Tuesday, March 10. Matthew 20:17-34.
Have you ever become someone’s friend, or maybe even dated someone, so that you could become part of their world? Maybe it was because they were part of the popular crowd, or maybe it was because their family had money and cool stuff, or maybe it was because they were really smart and could help you with your homework. Whatever the reason, you liked this person for what you could get out of the relationship.
If you’ve never done this, then perhaps you know of someone who has. When we do this, we can often be tempted to overlook certain negative aspects of the relationship. Often times this can lead to being with an abuser, a cheater, or end in financial and emotional ruin. We get into this situation because our vision of what we can get out of the relationship blinded us to the truth about the person.

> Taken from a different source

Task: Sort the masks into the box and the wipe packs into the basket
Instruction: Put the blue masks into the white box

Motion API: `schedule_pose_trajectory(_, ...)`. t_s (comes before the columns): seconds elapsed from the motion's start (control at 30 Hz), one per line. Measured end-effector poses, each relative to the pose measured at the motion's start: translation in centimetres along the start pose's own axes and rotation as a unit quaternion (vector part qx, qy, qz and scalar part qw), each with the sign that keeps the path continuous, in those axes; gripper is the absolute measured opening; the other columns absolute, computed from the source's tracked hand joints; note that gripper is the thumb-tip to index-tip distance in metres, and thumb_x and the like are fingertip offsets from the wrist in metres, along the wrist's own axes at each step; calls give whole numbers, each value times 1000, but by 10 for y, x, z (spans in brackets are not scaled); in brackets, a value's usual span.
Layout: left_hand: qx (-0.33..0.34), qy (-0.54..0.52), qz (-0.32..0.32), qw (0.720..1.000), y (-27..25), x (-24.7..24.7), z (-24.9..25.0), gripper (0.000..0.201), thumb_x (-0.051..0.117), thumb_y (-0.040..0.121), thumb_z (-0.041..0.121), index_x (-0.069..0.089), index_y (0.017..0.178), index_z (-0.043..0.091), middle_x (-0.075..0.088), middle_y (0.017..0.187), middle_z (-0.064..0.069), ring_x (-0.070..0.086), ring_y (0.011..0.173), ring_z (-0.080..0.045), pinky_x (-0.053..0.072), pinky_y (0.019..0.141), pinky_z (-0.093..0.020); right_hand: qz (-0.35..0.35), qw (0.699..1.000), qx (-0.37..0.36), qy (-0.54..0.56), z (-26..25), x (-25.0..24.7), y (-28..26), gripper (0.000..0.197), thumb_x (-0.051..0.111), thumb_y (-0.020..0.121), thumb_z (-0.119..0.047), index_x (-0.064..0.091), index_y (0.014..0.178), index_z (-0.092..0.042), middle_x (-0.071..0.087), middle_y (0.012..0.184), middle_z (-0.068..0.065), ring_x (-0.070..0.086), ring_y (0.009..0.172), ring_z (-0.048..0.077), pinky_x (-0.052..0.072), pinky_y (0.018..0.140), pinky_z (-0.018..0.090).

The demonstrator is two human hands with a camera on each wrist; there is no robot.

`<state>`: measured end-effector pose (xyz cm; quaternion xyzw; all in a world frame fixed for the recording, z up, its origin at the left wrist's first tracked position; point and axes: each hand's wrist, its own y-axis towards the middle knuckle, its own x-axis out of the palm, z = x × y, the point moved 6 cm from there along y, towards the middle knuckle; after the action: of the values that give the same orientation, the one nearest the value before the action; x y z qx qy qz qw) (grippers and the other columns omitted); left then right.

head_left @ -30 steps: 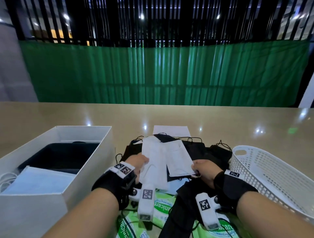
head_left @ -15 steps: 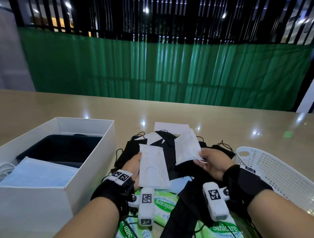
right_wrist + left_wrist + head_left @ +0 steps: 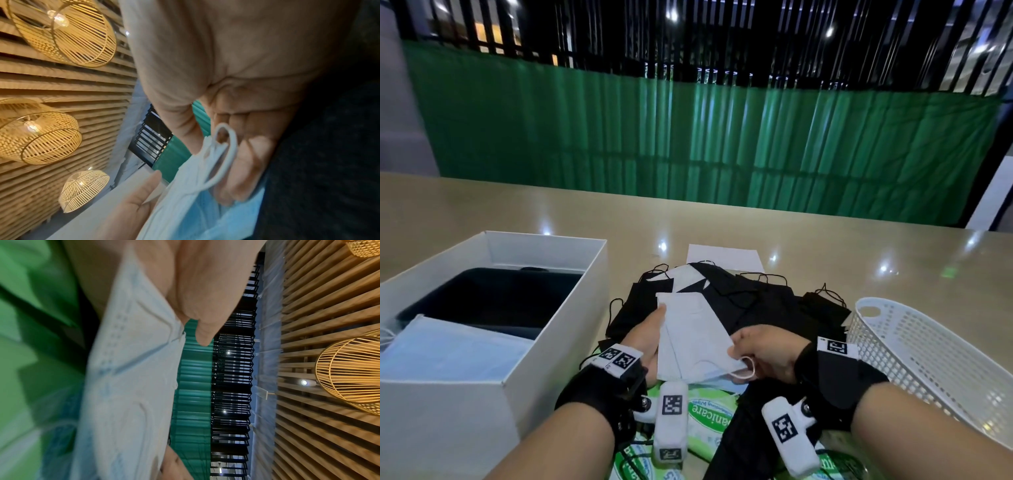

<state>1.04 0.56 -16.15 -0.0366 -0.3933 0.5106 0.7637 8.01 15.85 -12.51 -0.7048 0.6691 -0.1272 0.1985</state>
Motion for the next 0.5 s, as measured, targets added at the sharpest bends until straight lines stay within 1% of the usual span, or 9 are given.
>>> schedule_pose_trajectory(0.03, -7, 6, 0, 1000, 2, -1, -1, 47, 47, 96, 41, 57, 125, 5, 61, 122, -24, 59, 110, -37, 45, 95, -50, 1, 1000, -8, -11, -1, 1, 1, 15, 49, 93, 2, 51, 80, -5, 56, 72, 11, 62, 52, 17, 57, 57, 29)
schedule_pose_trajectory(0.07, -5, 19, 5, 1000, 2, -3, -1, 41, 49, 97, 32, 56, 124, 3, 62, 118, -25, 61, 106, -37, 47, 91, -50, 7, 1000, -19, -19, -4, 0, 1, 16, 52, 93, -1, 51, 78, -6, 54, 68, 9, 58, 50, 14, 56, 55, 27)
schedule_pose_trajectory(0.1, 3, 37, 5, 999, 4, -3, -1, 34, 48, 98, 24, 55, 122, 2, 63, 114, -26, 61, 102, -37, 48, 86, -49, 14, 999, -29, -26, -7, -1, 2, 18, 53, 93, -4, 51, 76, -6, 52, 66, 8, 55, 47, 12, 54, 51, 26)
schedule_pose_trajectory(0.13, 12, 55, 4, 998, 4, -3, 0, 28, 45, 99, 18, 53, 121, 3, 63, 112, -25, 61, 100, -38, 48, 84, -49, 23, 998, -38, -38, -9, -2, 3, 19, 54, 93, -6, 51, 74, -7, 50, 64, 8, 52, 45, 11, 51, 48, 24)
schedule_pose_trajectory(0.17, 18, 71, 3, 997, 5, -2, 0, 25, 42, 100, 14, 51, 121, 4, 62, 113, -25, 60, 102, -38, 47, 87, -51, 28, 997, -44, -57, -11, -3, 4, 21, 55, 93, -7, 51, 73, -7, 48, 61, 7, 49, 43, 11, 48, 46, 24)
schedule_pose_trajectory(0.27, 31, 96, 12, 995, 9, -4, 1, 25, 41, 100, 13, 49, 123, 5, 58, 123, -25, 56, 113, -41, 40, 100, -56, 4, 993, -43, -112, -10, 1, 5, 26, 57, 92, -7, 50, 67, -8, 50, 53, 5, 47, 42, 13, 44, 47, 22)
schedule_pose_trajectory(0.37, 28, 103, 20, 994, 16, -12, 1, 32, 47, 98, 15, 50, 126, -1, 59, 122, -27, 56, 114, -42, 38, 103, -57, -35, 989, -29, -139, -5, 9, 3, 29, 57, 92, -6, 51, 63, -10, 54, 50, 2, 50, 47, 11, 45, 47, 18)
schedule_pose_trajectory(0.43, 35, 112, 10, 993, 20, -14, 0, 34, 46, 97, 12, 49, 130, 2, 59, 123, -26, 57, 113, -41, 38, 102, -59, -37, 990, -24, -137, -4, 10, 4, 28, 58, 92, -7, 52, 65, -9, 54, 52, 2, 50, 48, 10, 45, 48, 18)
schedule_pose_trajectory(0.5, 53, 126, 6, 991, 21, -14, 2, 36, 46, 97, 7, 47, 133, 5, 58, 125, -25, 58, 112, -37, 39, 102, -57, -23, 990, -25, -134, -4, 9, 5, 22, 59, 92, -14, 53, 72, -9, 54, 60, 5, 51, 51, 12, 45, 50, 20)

That is what is happening in our reading today. Jesus’ disciples believed that Jesus was going to Jerusalem to establish himself as the new King of Israel. He was going to overthrow the corrupt king, get rid of the oppressive Romans, and establish a glorious kingdom, like David did in the old days. They had visions of grandeur and thought that Jesus would place each of them in seats of authority and power in his kingdom.
This must have frustrated Jesus and broken his heart. Even though he had just told them that he was going to Jerusalem to hand himself over to the authorities to be executed, they couldn’t hear him, they couldn’t see what he was saying. They were blinded by their vision of greatness.
Ironically, the only people who could actually see Jesus for who he is were the two blind men. They knew that Jesus could heal them, and, more importantly, that Jesus cared enough to take the time to talk to people who were considered cursed, outcast, and not worth saving.
The disciples eventually learned that following Jesus is not about achieving greatness. It is about giving up greatness–and giving up your life–to become a servant to all people. Each one of them were eventually executed for following Jesus. Following Jesus is about becoming blind to the ways of the world so that we can see with the eyes of God, and love everyone equally.